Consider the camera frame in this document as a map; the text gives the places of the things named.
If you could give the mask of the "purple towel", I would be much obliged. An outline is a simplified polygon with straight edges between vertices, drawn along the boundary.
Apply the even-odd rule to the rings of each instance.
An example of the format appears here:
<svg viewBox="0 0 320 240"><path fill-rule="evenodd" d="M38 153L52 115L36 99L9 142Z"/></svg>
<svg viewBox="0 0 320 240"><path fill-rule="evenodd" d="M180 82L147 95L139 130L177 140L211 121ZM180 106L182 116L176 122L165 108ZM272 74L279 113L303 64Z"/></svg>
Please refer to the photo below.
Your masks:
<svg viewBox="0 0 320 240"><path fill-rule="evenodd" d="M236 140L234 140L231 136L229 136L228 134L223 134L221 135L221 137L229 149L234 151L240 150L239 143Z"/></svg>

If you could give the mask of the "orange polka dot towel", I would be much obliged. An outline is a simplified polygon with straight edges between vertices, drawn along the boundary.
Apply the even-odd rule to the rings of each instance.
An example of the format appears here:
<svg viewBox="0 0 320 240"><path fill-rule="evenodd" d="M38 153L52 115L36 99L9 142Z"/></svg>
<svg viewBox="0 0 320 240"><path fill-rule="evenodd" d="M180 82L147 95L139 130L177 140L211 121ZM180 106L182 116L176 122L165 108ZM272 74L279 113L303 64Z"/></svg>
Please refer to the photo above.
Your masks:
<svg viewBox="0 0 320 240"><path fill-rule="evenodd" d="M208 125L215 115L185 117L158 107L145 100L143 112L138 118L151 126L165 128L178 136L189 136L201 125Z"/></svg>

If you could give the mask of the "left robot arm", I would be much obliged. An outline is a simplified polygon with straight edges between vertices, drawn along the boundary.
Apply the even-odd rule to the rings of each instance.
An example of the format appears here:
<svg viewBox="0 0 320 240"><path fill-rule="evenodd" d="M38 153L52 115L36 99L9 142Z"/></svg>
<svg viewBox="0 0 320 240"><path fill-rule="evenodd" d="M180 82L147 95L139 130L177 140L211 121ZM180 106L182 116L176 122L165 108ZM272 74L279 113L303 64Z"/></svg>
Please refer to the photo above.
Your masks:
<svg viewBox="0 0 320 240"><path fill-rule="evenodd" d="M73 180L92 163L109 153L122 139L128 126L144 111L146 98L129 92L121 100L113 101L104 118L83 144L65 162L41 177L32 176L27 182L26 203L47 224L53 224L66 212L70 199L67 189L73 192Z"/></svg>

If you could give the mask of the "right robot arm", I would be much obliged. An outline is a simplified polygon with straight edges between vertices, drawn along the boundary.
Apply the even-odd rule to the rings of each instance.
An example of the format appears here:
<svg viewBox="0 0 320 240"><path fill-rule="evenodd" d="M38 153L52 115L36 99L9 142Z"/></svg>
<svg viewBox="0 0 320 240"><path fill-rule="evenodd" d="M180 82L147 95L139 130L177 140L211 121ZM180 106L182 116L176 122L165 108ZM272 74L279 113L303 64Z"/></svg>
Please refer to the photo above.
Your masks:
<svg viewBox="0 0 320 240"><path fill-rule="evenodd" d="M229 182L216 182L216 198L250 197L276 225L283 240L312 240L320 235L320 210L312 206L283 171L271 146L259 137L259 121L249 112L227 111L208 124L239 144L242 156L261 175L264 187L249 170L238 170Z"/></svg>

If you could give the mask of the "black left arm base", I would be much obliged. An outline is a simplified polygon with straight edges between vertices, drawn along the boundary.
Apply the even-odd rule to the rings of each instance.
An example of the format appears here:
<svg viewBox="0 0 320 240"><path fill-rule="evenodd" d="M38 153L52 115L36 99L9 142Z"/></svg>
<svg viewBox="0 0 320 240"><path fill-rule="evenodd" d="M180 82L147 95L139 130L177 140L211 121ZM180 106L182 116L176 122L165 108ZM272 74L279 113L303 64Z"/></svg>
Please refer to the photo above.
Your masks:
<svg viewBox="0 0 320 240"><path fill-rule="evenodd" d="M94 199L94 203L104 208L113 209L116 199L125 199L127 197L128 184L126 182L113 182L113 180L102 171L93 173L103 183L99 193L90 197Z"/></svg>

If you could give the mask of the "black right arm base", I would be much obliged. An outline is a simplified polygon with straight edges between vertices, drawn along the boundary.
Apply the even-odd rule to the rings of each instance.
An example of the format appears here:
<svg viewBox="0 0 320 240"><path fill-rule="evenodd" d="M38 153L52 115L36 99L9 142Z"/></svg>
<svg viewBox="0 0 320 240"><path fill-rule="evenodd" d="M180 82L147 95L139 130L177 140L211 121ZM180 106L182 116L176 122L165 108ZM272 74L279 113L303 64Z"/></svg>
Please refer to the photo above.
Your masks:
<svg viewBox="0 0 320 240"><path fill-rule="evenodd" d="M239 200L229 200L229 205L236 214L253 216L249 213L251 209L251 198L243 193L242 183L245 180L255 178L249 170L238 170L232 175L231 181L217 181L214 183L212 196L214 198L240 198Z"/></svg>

_ _ _ _

### Directions
Having read the entries above, repeat them exactly.

### Task result
Consider the camera frame in this document as a map; the text gives the places of the things named.
If you could give the mask of the "purple towel", I would be much obliged. An outline is a simplified polygon with straight edges between vertices, drawn along the boundary.
Apply the even-odd rule to the rings of each instance.
An example of the format appears here:
<svg viewBox="0 0 320 240"><path fill-rule="evenodd" d="M38 153L52 115L36 99L9 142Z"/></svg>
<svg viewBox="0 0 320 240"><path fill-rule="evenodd" d="M180 82L147 95L139 130L177 140L211 121ZM180 106L182 116L176 122L165 108ZM272 74L279 113L303 64Z"/></svg>
Please refer to the photo below.
Your masks:
<svg viewBox="0 0 320 240"><path fill-rule="evenodd" d="M236 140L234 140L231 136L229 136L228 134L223 134L221 135L221 137L229 149L234 151L240 150L239 143Z"/></svg>

If you could give the mask of the "orange polka dot towel", I would be much obliged. An outline is a simplified polygon with straight edges between vertices, drawn along the boundary.
Apply the even-odd rule to the rings of each instance.
An example of the format appears here:
<svg viewBox="0 0 320 240"><path fill-rule="evenodd" d="M38 153L52 115L36 99L9 142Z"/></svg>
<svg viewBox="0 0 320 240"><path fill-rule="evenodd" d="M180 82L147 95L139 130L177 140L211 121ZM180 106L182 116L176 122L165 108ZM272 74L279 113L303 64Z"/></svg>
Please refer to the photo above.
Your masks:
<svg viewBox="0 0 320 240"><path fill-rule="evenodd" d="M208 125L215 115L185 117L158 107L145 100L143 112L138 118L151 126L165 128L178 136L189 136L201 125Z"/></svg>

If you could give the mask of the "left robot arm", I would be much obliged. An outline is a simplified polygon with straight edges between vertices, drawn along the boundary.
Apply the even-odd rule to the rings of each instance.
An example of the format appears here:
<svg viewBox="0 0 320 240"><path fill-rule="evenodd" d="M38 153L52 115L36 99L9 142Z"/></svg>
<svg viewBox="0 0 320 240"><path fill-rule="evenodd" d="M180 82L147 95L139 130L177 140L211 121ZM180 106L182 116L176 122L165 108ZM272 74L279 113L303 64Z"/></svg>
Please refer to the photo above.
Your masks:
<svg viewBox="0 0 320 240"><path fill-rule="evenodd" d="M73 180L92 163L109 153L122 139L128 126L144 111L146 98L129 92L121 100L113 101L104 118L83 144L65 162L41 177L32 176L27 182L26 203L47 224L53 224L66 212L70 199L67 189L73 192Z"/></svg>

If you could give the mask of the "right robot arm", I would be much obliged. An outline is a simplified polygon with straight edges between vertices, drawn along the boundary.
Apply the even-odd rule to the rings of each instance.
An example of the format appears here:
<svg viewBox="0 0 320 240"><path fill-rule="evenodd" d="M38 153L52 115L36 99L9 142Z"/></svg>
<svg viewBox="0 0 320 240"><path fill-rule="evenodd" d="M180 82L147 95L139 130L177 140L211 121ZM180 106L182 116L176 122L165 108ZM272 74L279 113L303 64Z"/></svg>
Please refer to the photo above.
Your masks:
<svg viewBox="0 0 320 240"><path fill-rule="evenodd" d="M229 182L216 182L216 198L250 197L276 225L283 240L312 240L320 235L320 210L312 206L283 171L271 146L259 137L259 121L249 112L227 111L208 124L239 144L242 156L261 175L264 187L249 170L238 170Z"/></svg>

If you could give the mask of the "black left arm base", I would be much obliged. An outline is a simplified polygon with straight edges between vertices, drawn along the boundary.
Apply the even-odd rule to the rings of each instance.
An example of the format appears here:
<svg viewBox="0 0 320 240"><path fill-rule="evenodd" d="M38 153L52 115L36 99L9 142Z"/></svg>
<svg viewBox="0 0 320 240"><path fill-rule="evenodd" d="M180 82L147 95L139 130L177 140L211 121ZM180 106L182 116L176 122L165 108ZM272 74L279 113L303 64Z"/></svg>
Please refer to the photo above.
Your masks:
<svg viewBox="0 0 320 240"><path fill-rule="evenodd" d="M94 199L94 203L104 208L113 209L116 199L125 199L127 197L128 184L126 182L113 182L113 180L102 171L93 173L103 183L99 193L90 197Z"/></svg>

If you could give the mask of the "black right arm base", I would be much obliged. An outline is a simplified polygon with straight edges between vertices, drawn along the boundary.
Apply the even-odd rule to the rings of each instance.
An example of the format appears here:
<svg viewBox="0 0 320 240"><path fill-rule="evenodd" d="M38 153L52 115L36 99L9 142Z"/></svg>
<svg viewBox="0 0 320 240"><path fill-rule="evenodd" d="M180 82L147 95L139 130L177 140L211 121ZM180 106L182 116L176 122L165 108ZM272 74L279 113L303 64Z"/></svg>
Please refer to the photo above.
Your masks:
<svg viewBox="0 0 320 240"><path fill-rule="evenodd" d="M239 200L229 200L229 205L236 214L253 216L249 213L251 209L251 198L243 193L242 183L245 180L255 178L249 170L238 170L232 175L231 181L217 181L214 183L212 196L214 198L240 198Z"/></svg>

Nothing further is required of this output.